:: Task data

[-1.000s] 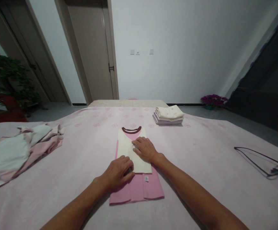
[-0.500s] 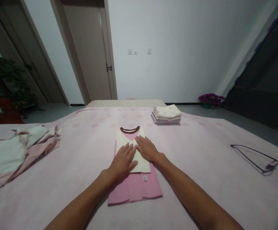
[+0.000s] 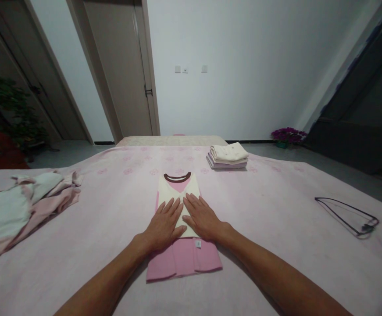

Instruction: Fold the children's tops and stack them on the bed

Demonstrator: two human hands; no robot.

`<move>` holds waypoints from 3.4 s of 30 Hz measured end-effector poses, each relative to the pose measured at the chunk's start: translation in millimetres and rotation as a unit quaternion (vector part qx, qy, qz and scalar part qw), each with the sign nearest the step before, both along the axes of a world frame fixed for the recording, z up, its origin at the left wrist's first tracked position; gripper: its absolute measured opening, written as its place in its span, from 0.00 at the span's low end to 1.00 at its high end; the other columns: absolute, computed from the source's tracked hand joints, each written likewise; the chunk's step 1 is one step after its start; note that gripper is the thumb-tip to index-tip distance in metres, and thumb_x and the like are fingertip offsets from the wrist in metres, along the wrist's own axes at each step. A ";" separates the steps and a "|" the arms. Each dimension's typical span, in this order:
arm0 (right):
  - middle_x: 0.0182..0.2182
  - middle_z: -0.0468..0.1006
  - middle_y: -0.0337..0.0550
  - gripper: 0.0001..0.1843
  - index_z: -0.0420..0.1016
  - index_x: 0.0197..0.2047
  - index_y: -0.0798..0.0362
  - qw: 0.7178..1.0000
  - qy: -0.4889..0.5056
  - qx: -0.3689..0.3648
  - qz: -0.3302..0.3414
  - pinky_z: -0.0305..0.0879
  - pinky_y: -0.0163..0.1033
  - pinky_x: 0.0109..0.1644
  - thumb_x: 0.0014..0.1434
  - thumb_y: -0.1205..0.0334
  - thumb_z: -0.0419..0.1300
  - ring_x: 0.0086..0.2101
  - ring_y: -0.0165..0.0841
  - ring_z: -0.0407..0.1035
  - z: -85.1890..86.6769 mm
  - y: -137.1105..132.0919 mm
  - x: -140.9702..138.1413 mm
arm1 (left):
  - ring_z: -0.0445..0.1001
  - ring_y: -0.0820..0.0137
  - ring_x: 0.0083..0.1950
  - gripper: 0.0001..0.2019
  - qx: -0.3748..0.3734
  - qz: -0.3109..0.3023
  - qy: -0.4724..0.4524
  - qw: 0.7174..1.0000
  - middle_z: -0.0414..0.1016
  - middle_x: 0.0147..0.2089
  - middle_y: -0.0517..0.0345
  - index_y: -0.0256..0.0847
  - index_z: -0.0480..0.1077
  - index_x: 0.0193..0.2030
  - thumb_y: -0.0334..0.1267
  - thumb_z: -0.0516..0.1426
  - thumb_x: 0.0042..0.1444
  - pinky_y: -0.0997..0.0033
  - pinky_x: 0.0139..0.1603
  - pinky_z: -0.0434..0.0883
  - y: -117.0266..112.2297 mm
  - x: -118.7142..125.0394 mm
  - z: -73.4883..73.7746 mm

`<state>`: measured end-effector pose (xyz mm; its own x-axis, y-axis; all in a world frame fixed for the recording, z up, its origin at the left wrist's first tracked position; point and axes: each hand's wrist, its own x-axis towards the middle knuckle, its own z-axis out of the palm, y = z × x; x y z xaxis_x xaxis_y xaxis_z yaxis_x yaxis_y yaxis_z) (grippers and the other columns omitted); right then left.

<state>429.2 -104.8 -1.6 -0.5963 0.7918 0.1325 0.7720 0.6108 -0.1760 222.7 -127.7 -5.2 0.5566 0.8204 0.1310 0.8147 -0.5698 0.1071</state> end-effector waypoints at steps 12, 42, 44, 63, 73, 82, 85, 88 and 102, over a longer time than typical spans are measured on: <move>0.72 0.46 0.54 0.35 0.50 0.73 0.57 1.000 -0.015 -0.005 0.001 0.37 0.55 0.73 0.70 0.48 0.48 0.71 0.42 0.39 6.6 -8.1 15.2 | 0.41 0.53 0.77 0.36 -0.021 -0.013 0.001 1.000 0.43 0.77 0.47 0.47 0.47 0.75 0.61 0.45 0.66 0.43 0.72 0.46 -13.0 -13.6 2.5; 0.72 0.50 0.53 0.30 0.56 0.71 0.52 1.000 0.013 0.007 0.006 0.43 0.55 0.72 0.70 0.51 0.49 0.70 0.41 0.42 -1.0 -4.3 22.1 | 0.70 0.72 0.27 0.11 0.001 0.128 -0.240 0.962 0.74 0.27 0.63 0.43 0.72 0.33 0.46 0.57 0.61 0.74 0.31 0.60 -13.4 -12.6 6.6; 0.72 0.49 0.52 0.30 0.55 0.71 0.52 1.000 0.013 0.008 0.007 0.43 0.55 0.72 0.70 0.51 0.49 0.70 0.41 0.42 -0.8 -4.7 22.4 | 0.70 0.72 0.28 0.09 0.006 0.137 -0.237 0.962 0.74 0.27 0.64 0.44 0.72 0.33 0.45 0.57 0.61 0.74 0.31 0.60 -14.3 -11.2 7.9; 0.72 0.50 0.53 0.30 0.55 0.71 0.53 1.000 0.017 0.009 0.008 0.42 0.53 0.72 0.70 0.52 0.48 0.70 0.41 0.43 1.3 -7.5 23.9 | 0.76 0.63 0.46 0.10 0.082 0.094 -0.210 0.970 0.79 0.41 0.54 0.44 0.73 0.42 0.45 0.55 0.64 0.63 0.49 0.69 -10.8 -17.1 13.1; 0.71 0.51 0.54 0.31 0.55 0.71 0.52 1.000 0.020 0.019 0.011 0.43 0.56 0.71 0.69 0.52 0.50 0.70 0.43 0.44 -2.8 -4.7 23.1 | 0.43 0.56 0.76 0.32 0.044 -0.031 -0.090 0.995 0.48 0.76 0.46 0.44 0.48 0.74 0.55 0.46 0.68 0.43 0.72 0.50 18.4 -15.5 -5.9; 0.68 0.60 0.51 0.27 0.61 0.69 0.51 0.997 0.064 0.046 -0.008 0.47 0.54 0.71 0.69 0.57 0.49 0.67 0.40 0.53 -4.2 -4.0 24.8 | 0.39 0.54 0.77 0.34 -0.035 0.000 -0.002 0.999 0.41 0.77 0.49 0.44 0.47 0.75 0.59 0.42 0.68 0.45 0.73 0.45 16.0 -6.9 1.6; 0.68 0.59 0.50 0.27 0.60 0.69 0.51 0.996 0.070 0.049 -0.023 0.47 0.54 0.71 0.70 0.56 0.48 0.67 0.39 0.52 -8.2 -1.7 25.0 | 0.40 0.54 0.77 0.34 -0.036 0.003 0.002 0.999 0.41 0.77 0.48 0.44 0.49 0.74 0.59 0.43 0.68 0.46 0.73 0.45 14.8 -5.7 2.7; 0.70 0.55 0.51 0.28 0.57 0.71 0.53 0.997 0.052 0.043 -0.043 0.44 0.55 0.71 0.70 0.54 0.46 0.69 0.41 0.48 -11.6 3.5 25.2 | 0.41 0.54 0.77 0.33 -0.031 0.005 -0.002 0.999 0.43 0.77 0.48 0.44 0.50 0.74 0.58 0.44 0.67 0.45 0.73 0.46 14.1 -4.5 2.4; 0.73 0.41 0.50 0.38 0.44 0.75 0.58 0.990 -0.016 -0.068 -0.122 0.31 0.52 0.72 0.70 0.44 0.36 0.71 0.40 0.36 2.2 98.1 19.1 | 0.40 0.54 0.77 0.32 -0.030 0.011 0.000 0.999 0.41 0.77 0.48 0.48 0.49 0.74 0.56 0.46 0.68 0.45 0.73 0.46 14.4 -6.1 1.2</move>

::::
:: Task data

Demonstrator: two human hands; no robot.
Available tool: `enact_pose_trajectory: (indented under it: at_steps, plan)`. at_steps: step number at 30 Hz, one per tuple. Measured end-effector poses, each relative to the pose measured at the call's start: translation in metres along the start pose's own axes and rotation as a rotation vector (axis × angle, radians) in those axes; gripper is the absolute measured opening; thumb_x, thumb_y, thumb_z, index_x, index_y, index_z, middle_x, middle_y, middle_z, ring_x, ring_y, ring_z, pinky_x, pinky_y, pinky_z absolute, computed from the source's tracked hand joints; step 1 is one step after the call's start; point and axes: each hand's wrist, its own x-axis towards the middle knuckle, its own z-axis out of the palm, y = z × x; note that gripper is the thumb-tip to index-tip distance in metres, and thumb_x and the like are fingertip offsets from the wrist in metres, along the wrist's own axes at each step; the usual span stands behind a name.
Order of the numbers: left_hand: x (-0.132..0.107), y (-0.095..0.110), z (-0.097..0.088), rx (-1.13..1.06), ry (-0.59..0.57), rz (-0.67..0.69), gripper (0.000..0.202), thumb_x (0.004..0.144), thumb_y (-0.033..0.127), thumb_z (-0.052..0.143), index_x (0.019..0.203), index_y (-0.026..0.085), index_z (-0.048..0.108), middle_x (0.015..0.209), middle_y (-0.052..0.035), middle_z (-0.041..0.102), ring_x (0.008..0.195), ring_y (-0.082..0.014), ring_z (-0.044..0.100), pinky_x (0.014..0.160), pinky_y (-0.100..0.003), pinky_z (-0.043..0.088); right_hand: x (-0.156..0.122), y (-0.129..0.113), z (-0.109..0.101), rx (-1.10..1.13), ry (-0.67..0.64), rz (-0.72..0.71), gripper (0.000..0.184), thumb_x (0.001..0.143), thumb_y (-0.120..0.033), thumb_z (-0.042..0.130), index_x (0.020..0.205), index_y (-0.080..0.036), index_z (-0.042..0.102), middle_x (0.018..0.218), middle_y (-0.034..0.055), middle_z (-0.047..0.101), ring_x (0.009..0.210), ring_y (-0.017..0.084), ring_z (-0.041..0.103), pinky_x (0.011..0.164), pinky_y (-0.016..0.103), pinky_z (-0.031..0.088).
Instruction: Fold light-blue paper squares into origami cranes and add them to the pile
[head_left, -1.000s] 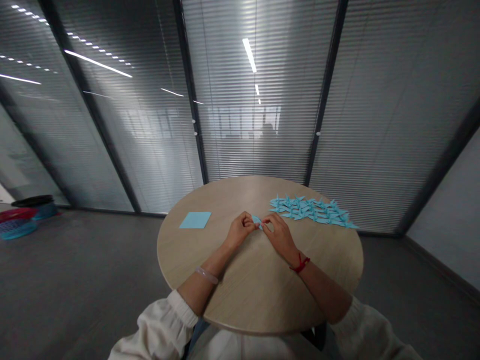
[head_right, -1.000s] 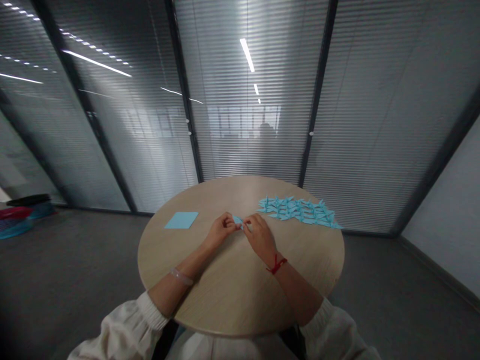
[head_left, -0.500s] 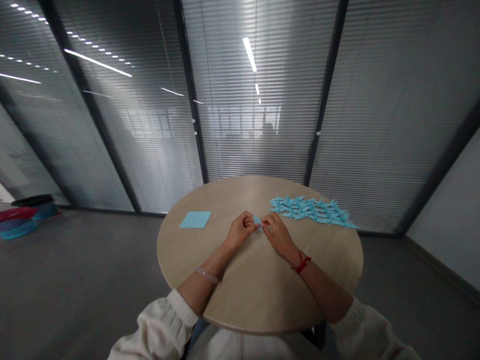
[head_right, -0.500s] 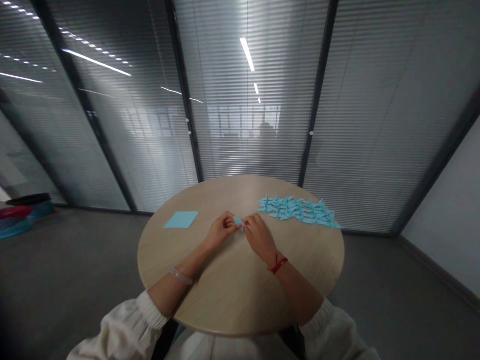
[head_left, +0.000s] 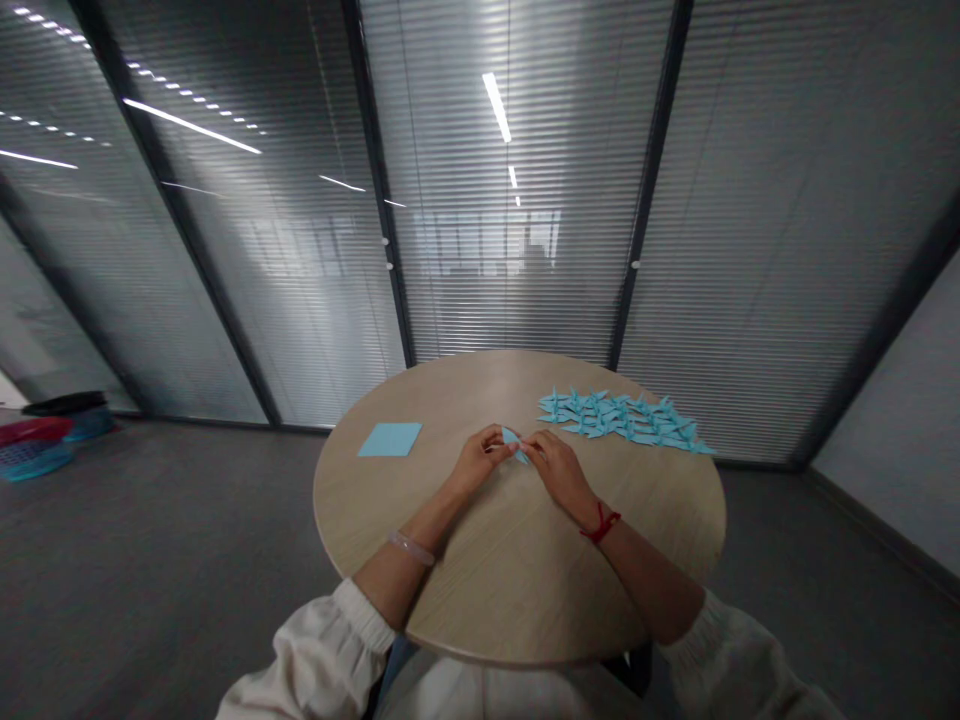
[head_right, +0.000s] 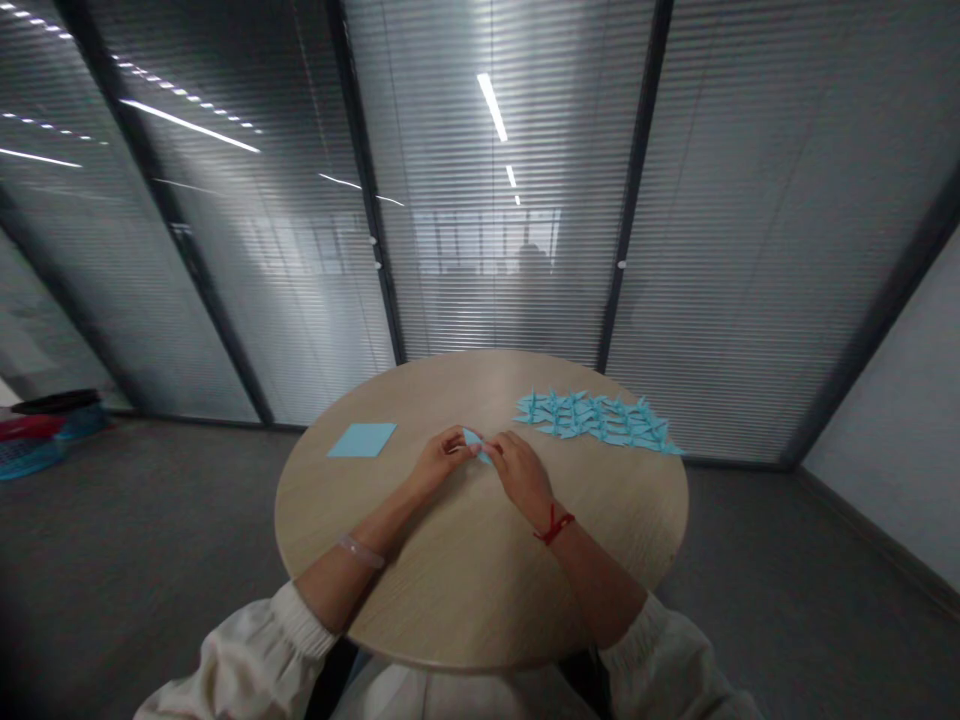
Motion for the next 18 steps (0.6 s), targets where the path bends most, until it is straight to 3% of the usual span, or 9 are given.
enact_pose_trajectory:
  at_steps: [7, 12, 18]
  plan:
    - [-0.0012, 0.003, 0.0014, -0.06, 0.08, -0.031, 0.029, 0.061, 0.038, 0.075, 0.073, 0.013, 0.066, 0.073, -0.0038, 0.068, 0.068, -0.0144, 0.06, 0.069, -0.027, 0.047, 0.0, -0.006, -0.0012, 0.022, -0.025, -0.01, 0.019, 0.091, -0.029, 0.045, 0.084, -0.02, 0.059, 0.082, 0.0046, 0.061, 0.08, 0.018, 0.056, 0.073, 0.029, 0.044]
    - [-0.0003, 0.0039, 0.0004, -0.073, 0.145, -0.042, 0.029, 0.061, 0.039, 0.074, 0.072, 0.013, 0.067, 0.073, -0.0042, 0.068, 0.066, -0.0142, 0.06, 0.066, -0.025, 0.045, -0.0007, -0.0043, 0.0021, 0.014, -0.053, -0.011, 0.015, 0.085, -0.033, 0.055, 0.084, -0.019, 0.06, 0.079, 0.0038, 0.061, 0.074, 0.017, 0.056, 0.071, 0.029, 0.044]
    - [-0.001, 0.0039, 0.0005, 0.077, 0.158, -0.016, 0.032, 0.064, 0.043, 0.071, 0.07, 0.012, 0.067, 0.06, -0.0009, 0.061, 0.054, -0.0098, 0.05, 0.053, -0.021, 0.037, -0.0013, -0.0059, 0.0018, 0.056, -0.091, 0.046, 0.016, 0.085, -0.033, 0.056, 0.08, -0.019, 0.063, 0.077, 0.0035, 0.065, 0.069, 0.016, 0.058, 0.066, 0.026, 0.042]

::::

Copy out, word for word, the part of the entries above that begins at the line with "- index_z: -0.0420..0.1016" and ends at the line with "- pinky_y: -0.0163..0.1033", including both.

  - index_z: -0.0420..0.1016
  - index_x: 0.0197..0.2047
  - index_y: -0.0798..0.0362
  - qw: 0.7178..1.0000
  - qy: -0.4889..0.5056
  - qx: -0.3689..0.3648
  - qz: -0.3302..0.3414
  - pinky_z: -0.0305..0.0879
  - pinky_y: -0.0163..0.1033

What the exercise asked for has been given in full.